▸ **Exercise**
Your answer should be every line of the records that contains the word "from".

▸ **Records provided**
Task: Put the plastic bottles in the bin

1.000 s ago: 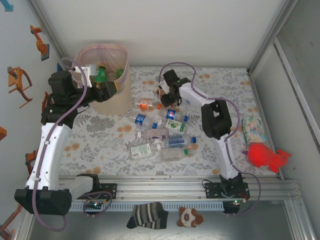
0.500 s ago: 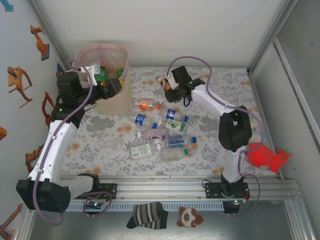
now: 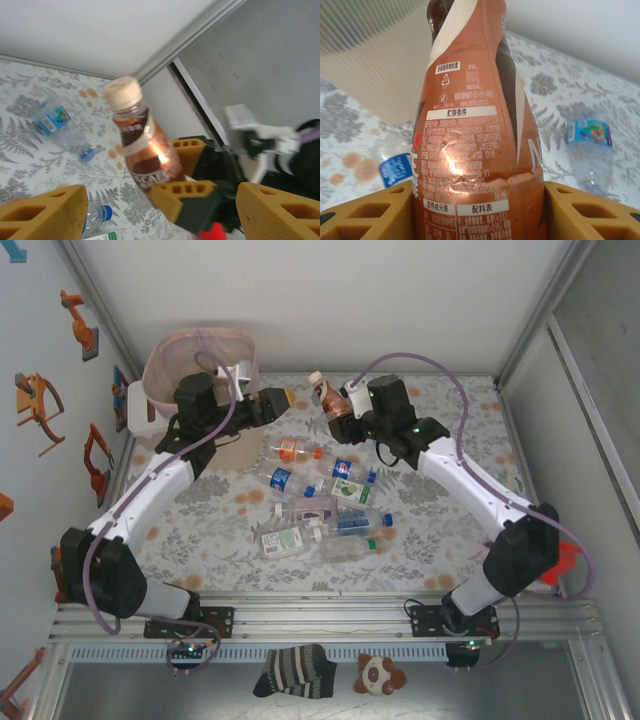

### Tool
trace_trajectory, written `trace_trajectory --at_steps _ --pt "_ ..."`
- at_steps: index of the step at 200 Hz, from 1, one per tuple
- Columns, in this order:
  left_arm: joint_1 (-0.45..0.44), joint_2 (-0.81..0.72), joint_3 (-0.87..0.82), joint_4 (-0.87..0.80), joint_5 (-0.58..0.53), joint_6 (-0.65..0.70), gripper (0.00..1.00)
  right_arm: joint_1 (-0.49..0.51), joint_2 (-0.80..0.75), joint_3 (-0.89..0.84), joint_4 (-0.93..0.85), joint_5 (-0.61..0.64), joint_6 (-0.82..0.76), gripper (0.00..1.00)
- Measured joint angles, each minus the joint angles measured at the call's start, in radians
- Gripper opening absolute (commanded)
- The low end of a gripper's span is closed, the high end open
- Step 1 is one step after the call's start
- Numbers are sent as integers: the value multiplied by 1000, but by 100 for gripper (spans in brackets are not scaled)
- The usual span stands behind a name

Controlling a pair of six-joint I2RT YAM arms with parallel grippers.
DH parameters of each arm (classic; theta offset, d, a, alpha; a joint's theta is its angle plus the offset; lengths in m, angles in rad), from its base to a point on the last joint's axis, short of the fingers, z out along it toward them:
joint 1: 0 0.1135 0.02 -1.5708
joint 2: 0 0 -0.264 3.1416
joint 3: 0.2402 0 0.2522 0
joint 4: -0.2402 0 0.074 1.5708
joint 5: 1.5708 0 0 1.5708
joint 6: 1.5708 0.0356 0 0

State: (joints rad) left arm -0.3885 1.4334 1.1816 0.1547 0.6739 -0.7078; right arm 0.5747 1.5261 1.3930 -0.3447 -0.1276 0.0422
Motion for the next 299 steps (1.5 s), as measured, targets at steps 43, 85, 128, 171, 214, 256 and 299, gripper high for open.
trace_trajectory --at_steps 43,85,128,171,214,256,299 --pt "-52 117 109 34 4 -16 82 16 -69 -11 15 -55 15 58" --pt "-67 171 162 130 32 -60 78 47 -84 -16 13 -90 23 58" --pt "-75 212 167 184 53 -108 66 64 -89 -16 14 -97 38 58" --pt "-76 212 167 204 60 -126 56 68 -93 -16 14 -97 41 58" --pt "-76 210 166 212 60 -131 49 75 -95 -16 14 -93 48 58" --pt "-76 200 163 213 60 -130 45 77 -95 -16 14 -92 48 58" --pt "-76 185 156 213 60 -129 34 82 -104 -16 15 -89 48 60"
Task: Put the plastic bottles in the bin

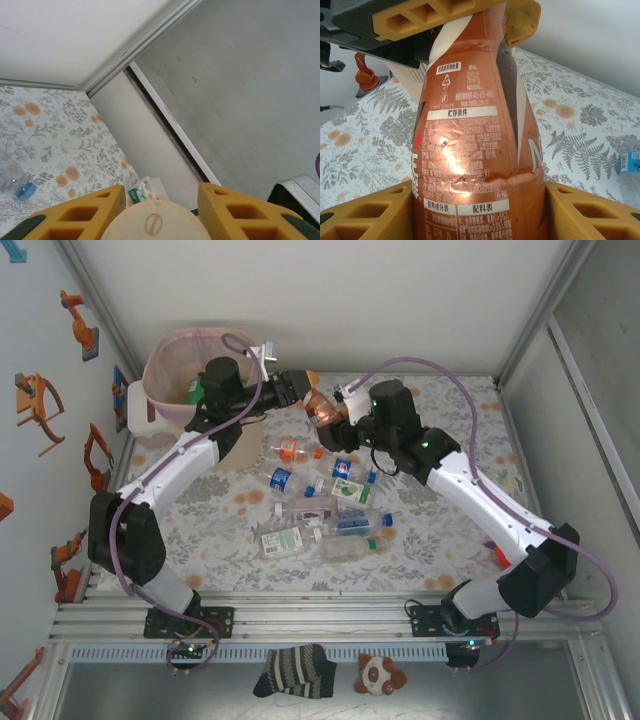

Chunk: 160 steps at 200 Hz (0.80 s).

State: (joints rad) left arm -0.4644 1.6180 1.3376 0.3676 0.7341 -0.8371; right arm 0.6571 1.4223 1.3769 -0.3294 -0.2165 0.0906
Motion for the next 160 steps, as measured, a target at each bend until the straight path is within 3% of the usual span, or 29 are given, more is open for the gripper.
trace_trajectory --at_steps 66,160 --pt "0 -3 1 -6 0 6 32 1 -6 0 3 1 14 72" --pt "64 -65 35 -158 -1 108 30 1 -126 -19 5 1 40 72"
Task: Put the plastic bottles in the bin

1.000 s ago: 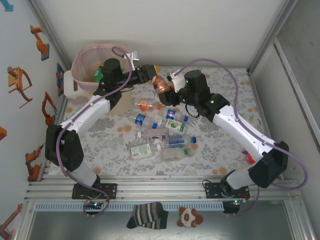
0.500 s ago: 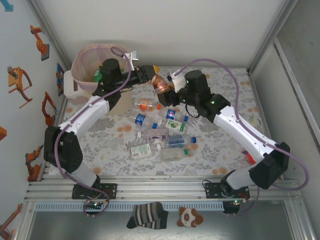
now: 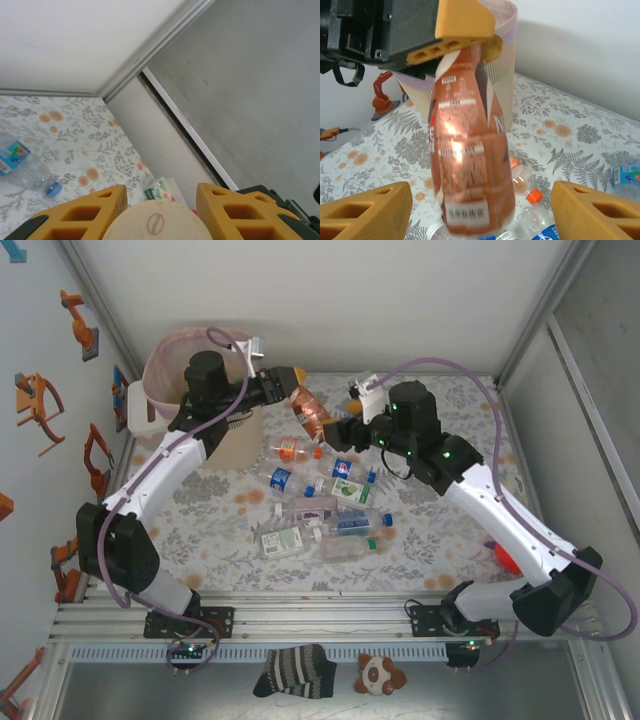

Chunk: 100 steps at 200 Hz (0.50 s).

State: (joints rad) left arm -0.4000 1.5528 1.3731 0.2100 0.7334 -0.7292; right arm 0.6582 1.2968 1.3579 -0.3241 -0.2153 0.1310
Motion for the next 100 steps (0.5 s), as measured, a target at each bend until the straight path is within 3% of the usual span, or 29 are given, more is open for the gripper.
trace_trajectory --at_steps 59,100 --pt "118 -37 98 -137 -38 114 30 0 -66 -21 -9 38 1 72" --pt "159 -52 266 -338 -187 323 30 0 -81 -22 -24 57 1 72"
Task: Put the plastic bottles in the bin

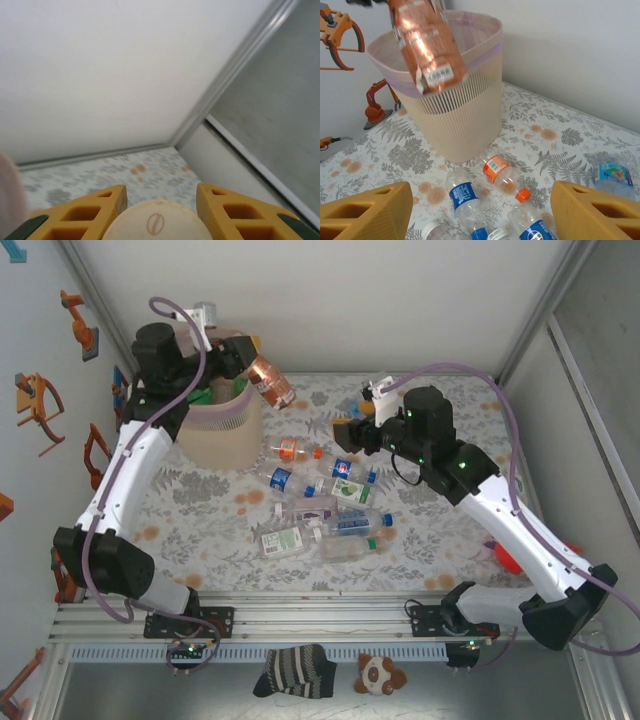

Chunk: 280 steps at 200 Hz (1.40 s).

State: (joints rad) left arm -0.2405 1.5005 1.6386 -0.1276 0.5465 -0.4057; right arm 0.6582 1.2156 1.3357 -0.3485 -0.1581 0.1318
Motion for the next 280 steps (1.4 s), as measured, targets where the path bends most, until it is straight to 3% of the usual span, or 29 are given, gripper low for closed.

▸ **Exercise output**
- at_steps: index of the step at 200 Hz, from 1, one per tuple
DH parameters of each arm (classic; theta offset, d, a, alpha; a joint's theta is its angle plus the offset; lengths in m, angles in rad), from its base to a point on the last joint's axis, short of the fingers, z out along it toward them:

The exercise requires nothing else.